I need all of the entries printed exactly.
[Start of Attachment]
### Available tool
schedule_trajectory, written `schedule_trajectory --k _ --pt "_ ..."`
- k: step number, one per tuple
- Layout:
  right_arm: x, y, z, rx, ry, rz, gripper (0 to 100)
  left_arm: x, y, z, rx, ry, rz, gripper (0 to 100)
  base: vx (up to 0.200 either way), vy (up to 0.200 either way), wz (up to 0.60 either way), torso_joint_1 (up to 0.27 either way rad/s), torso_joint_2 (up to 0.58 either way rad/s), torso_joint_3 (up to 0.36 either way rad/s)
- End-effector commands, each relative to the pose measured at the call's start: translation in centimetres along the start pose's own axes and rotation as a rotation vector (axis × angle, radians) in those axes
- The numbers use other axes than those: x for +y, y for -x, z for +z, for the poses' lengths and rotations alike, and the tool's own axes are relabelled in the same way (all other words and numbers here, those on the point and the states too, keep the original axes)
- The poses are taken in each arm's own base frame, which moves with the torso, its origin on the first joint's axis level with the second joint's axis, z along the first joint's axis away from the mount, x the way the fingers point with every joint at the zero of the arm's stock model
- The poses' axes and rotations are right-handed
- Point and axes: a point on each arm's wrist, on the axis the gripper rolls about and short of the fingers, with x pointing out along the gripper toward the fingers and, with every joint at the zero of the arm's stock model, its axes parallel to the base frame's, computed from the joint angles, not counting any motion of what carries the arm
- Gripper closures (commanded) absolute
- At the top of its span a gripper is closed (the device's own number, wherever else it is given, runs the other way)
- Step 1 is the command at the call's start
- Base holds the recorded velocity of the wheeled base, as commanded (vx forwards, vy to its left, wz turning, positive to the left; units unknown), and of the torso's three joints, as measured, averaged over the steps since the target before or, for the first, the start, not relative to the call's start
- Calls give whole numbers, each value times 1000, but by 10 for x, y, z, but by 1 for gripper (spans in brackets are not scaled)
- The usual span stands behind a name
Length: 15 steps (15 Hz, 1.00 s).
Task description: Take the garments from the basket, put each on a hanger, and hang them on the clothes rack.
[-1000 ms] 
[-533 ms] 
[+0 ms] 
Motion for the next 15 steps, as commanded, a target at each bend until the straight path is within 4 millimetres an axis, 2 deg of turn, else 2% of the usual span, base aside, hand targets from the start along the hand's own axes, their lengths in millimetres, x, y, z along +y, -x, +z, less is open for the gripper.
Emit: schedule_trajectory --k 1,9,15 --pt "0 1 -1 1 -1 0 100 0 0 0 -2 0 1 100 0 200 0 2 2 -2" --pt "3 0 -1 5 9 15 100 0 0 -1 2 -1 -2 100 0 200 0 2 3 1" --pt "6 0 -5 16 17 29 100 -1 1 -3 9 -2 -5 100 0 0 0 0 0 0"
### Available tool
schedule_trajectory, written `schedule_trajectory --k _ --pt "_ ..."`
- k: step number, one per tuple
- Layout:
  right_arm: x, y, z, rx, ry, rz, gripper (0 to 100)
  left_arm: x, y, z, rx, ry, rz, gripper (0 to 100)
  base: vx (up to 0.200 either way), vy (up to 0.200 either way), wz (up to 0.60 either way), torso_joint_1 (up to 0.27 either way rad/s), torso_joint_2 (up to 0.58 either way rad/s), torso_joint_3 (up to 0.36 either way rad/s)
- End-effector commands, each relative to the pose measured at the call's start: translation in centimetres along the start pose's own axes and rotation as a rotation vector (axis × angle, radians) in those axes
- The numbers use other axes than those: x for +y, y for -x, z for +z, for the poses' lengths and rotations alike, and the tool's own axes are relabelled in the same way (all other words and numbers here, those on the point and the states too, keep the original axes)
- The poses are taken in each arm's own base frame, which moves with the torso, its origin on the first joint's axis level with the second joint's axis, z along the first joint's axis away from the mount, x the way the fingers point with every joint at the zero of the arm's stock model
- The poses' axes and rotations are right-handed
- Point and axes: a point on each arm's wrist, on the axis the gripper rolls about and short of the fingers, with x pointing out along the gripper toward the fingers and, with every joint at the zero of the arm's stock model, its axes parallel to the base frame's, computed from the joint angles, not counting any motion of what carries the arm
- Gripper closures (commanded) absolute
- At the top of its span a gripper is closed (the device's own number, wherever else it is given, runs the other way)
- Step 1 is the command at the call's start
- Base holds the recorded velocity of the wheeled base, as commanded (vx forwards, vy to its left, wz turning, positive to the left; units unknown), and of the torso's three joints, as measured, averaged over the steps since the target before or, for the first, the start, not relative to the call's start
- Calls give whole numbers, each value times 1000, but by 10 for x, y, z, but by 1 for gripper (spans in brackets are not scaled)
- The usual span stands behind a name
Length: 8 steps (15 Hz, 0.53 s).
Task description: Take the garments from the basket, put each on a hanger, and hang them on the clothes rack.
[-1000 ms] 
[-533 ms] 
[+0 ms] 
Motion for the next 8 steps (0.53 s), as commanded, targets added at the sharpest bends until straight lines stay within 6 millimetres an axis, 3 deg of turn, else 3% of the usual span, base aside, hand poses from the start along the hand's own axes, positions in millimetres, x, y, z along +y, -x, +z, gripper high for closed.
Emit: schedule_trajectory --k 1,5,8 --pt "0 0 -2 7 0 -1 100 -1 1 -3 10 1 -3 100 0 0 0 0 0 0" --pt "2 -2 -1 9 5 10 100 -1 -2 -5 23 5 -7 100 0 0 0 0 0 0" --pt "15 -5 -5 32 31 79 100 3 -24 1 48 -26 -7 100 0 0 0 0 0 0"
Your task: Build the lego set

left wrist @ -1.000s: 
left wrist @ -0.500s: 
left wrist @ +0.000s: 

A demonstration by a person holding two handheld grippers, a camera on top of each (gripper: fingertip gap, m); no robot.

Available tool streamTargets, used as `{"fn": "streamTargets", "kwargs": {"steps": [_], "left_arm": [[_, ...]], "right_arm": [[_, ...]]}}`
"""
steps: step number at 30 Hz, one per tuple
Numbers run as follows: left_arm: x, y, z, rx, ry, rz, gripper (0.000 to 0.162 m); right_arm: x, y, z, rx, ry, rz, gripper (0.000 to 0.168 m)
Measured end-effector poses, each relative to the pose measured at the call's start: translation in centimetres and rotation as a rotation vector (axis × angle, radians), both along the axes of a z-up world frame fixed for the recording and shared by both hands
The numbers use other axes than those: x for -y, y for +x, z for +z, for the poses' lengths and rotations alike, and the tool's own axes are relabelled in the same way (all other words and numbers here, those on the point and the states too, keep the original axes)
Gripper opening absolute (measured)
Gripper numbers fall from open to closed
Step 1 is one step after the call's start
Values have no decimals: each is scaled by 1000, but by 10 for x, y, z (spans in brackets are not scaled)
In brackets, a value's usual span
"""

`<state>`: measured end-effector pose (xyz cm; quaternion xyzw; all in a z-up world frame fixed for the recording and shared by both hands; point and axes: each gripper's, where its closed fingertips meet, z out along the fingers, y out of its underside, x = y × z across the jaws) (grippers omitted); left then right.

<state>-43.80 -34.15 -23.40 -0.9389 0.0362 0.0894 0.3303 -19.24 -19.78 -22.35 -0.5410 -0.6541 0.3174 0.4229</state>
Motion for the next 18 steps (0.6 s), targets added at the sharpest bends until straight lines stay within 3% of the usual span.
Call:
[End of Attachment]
OUTPUT
### Available tool
schedule_trajectory, written `schedule_trajectory --k _ --pt "_ ..."`
- k: step number, one per tuple
- Layout:
  right_arm: x, y, z, rx, ry, rz, gripper (0 to 100)
  left_arm: x, y, z, rx, ry, rz, gripper (0 to 100)
  base: vx (up to 0.200 either way), vy (up to 0.200 either way), wz (up to 0.60 either way), torso_joint_1 (up to 0.27 either way rad/s), torso_joint_2 (up to 0.58 either way rad/s), torso_joint_3 (up to 0.36 either way rad/s)
- End-effector commands, each relative to the pose measured at the call's start: translation in centimetres along the start pose's own axes and rotation as a rotation vector (axis × angle, radians) in those axes
- The numbers use other axes than those: x for +y, y for -x, z for +z, for the poses' lengths and rotations alike, and the tool's own axes are relabelled in the same way (all other words and numbers here, those on the point and the states too, keep the original axes)
- The poses are taken in each arm's own base frame, which moves with the torso, its origin on the first joint's axis level with the second joint's axis, z along the first joint's axis away from the mount, x the way the fingers point with every joint at the zero of the arm's stock model
- The poses' axes and rotations are right-handed
- Point and axes: a point on each arm's wrist, on the axis the gripper rolls about and short of the fingers, with x pointing out along the gripper toward the fingers and, with every joint at the zero of the arm's stock model, its axes parallel to the base frame's, computed from the joint angles, not counting any motion of what carries the arm
- Gripper closures (commanded) absolute
- At the top of its span a gripper is closed (the device's own number, wherever else it is given, runs the other way)
- Step 1 is the command at the call's start
- Base holds the recorded velocity of the wheeled base, as commanded (vx forwards, vy to its left, wz turning, positive to the left; units unknown), and of the torso's three joints, as measured, averaged over the steps since the target before or, for the first, the start, not relative to the call's start
- Calls give whole numbers, each value times 1000, but by 10 for x, y, z, but by 1 for gripper (spans in brackets are not scaled)
- The usual span stands behind a name
Length: 15 steps (15 Hz, 1.00 s).
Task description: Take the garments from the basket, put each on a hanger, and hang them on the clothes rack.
[-1000 ms] 
[-533 ms] 
[+0 ms] 
Motion for the next 15 steps, as commanded, a target at each bend until the straight path is within 4 millimetres an axis, 2 deg of turn, else 2% of the usual span, base aside, hand targets from the start along the hand's own axes, their lengths in millimetres, x, y, z along +y, -x, +z, less is open for the gripper.
Emit: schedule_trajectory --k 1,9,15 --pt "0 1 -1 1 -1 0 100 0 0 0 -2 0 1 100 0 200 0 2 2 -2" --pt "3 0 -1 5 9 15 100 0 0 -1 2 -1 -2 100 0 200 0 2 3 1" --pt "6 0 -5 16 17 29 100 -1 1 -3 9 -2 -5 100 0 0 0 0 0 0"
### Available tool
schedule_trajectory, written `schedule_trajectory --k _ --pt "_ ..."`
- k: step number, one per tuple
- Layout:
  right_arm: x, y, z, rx, ry, rz, gripper (0 to 100)
  left_arm: x, y, z, rx, ry, rz, gripper (0 to 100)
  base: vx (up to 0.200 either way), vy (up to 0.200 either way), wz (up to 0.60 either way), torso_joint_1 (up to 0.27 either way rad/s), torso_joint_2 (up to 0.58 either way rad/s), torso_joint_3 (up to 0.36 either way rad/s)
- End-effector commands, each relative to the pose measured at the call's start: translation in centimetres along the start pose's own axes and rotation as a rotation vector (axis × angle, radians) in those axes
- The numbers use other axes than those: x for +y, y for -x, z for +z, for the poses' lengths and rotations alike, and the tool's own axes are relabelled in the same way (all other words and numbers here, those on the point and the states too, keep the original axes)
- The poses are taken in each arm's own base frame, which moves with the torso, its origin on the first joint's axis level with the second joint's axis, z along the first joint's axis away from the mount, x the way the fingers point with every joint at the zero of the arm's stock model
- The poses' axes and rotations are right-handed
- Point and axes: a point on each arm's wrist, on the axis the gripper rolls about and short of the fingers, with x pointing out along the gripper toward the fingers and, with every joint at the zero of the arm's stock model, its axes parallel to the base frame's, computed from the joint angles, not counting any motion of what carries the arm
- Gripper closures (commanded) absolute
- At the top of its span a gripper is closed (the device's own number, wherever else it is given, runs the other way)
- Step 1 is the command at the call's start
- Base holds the recorded velocity of the wheeled base, as commanded (vx forwards, vy to its left, wz turning, positive to the left; units unknown), and of the torso's three joints, as measured, averaged over the steps since the target before or, for the first, the start, not relative to the call's start
- Calls give whole numbers, each value times 1000, but by 10 for x, y, z, but by 1 for gripper (spans in brackets are not scaled)
- The usual span stands behind a name
Length: 8 steps (15 Hz, 0.53 s).
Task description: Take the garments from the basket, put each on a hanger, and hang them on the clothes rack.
[-1000 ms] 
[-533 ms] 
[+0 ms] 
Motion for the next 8 steps (0.53 s), as commanded, targets added at the sharpest bends until straight lines stay within 6 millimetres an axis, 3 deg of turn, else 3% of the usual span, base aside, hand poses from the start along the hand's own axes, positions in millimetres, x, y, z along +y, -x, +z, gripper high for closed.
Emit: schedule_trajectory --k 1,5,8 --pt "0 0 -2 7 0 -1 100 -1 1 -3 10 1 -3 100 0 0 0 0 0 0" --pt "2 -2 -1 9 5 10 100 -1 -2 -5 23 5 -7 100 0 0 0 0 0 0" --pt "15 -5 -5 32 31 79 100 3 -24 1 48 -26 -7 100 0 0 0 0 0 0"
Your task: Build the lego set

left wrist @ -1.000s: 
left wrist @ -0.500s: 
left wrist @ +0.000s: 

A demonstration by a person holding two handheld grippers, a camera on top of each (gripper: fingertip gap, m); no robot.

Available tool streamTargets, used as `{"fn": "streamTargets", "kwargs": {"steps": [_], "left_arm": [[_, ...]], "right_arm": [[_, ...]]}}`
"""
steps: step number at 30 Hz, one per tuple
Numbers run as follows: left_arm: x, y, z, rx, ry, rz, gripper (0.000 to 0.162 m); right_arm: x, y, z, rx, ry, rz, gripper (0.000 to 0.168 m)
Measured end-effector poses, each relative to the pose measured at the call's start: translation in centimetres and rotation as a rotation vector (axis × angle, radians), both along the axes of a z-up world frame fixed for the recording and shared by both hands
The numbers use other axes than those: x for -y, y for +x, z for +z, for the poses' lengths and rotations alike, and the tool's own axes are relabelled in the same way (all other words and numbers here, those on the point and the states too, keep the original axes)
Gripper opening absolute (measured)
Gripper numbers fall from open to closed
Step 1 is one step after the call's start
Values have no decimals: each is scaled by 1000, but by 10 for x, y, z (spans in brackets are not scaled)
In brackets, a value's usual span
"""

`<state>`: measured end-effector pose (xyz cm; quaternion xyzw; all in a z-up world frame fixed for the recording and shared by both hands; point and axes: each gripper's, where its closed fingertips meet, z out along the fingers, y out of its underside, x = y × z across the jaws) (grippers omitted); left then right.

<state>-43.80 -34.15 -23.40 -0.9389 0.0362 0.0894 0.3303 -19.24 -19.78 -22.35 -0.5410 -0.6541 0.3174 0.4229</state>
Motion for the next 18 steps (0.6 s), targets added at the sharpest bends until straight lines stay within 3% of the usual span.
Call:

No more output will be produced for this exercise.